Today construction spending numbers and the ISM index will be announced; hopefully giving some steam for 2010. Tuesday has auto sales that will show if the consumer is getting loans to purchase vehicles. Obviously, high interest financing is hurting many and stopping people from purchasing though banks paying back TARP funds early should start freeing up financing for consumers. On Thursday, initial jobless claims may give some direction on how management is handling the economy. The market is expecting 445k or more people out of work. Friday, all eyes will be on the unemployment rate. The market expects 10.1% and could be a bad estimate.1
What can one expect from the dollar? As good news pours in from other markets the dollar index is taking an early plunge down 0.445 to 77.415. A trading range of 74.75-78 could be something that that becomes a common sight. Many think that the dollar will strengthen with the economy's growth where the opposite trend has happened in the past. The question is can the economy, stock market, and the dollar all rise together? The fact is anything is possible and if the Fed makes the right decisions it may be a possibility albeit a long shot. Delving into the past gives many economists insight into the future. Foreclosures could be a serious problem that could slow down consumer growth. The economy is expanding but if jobs are not created and consumers are losing their houses can growth really be sustained? After all, 66% of the economy is the consumer purchasing goods and services.

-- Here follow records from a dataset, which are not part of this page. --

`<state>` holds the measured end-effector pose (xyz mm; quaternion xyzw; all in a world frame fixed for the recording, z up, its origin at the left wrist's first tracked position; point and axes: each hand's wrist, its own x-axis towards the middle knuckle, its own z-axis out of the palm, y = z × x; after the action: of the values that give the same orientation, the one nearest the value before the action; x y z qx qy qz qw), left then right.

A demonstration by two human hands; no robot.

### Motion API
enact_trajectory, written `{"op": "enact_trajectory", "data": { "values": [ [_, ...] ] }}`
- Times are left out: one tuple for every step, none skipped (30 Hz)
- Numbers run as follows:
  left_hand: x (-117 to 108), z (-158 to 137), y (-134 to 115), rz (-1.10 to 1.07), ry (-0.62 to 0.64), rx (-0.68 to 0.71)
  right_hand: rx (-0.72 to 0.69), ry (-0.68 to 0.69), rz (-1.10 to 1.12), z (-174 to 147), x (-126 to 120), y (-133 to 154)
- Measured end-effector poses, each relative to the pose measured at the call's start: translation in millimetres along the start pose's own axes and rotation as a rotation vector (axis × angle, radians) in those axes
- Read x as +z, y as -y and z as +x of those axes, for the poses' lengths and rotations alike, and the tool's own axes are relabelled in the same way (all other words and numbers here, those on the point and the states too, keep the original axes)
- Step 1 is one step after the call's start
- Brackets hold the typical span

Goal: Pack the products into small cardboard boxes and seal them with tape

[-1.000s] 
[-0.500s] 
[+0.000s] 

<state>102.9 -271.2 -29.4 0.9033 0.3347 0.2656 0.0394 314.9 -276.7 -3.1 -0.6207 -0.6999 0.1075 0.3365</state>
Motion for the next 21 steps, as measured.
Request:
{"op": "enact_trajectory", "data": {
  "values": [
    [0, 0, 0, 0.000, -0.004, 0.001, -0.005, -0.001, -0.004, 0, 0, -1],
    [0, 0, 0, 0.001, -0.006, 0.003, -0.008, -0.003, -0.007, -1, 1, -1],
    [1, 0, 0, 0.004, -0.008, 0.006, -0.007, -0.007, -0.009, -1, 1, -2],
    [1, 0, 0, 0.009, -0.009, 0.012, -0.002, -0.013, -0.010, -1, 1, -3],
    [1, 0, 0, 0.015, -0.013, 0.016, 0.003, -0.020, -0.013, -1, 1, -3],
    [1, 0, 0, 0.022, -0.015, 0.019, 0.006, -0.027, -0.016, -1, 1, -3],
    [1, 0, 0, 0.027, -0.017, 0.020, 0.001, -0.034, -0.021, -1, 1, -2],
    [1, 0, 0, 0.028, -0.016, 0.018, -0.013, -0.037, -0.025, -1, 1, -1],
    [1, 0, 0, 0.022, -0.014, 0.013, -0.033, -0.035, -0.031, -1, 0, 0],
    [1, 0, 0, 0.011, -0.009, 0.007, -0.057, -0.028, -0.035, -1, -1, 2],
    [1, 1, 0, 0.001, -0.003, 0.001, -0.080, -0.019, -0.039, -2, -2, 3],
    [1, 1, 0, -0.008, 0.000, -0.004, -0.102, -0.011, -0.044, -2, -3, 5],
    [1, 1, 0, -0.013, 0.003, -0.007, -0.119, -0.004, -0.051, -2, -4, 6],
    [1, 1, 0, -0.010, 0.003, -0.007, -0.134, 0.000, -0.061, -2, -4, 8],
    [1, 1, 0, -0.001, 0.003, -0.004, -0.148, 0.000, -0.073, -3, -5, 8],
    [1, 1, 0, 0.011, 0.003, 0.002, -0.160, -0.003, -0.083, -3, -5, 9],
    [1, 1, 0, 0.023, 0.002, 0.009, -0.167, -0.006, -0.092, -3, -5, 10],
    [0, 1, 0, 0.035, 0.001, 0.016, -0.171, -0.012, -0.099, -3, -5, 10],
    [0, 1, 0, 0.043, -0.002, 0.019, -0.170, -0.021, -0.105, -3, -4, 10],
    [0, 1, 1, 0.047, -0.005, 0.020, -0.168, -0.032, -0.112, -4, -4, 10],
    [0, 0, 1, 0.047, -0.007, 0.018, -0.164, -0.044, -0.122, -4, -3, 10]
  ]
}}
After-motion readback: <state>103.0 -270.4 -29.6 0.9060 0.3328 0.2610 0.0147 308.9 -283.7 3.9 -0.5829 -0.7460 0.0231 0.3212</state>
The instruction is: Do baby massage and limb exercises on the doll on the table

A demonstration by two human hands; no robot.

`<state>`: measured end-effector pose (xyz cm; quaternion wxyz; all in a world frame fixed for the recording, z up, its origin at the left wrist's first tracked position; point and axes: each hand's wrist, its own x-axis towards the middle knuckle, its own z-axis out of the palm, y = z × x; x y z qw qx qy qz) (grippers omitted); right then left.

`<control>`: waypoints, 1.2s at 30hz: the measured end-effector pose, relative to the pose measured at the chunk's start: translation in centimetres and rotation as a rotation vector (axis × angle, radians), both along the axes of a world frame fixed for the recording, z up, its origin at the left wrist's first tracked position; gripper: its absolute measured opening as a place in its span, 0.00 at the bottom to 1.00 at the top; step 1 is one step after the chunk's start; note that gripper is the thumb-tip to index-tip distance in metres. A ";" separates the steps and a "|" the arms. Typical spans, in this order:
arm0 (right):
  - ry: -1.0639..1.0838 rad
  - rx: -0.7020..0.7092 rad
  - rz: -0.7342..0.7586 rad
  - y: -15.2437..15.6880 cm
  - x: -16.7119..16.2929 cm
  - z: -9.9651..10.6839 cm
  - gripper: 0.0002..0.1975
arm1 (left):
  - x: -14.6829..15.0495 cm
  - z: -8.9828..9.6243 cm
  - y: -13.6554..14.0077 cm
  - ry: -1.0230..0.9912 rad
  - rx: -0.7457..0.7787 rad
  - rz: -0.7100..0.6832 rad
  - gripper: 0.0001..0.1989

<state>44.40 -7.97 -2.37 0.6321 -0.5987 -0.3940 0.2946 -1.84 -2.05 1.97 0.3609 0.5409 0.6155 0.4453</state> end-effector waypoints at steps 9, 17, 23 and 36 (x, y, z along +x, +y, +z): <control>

1 http://biz.yahoo.com/c/e.html
A new week, a new year as the market rolls in to 2010. Crude Oil keeps up its momentum from last week as it charges toward $80. Crude has risen for seven straight days now as 2009 closes out and 2010 opens up. The economic recovery is progressing nicely and it looks as if Crude will rally above $80 as the week unfolds. Crude dropped to a 2009 low of $32.70 a barrel Jan. 20 as the recession reduced demand, and touched a high of $82 on Oct. 21, partly because a weaker dollar bolstered the investment appeal of commodities. Futures climbed 78 percent last year and tripled over the past decade. There is definitely a big reason why Crude has gained so much the last few weeks and that has been the frigid temperatures hitting parts of the country as nor’easters roll in this winter.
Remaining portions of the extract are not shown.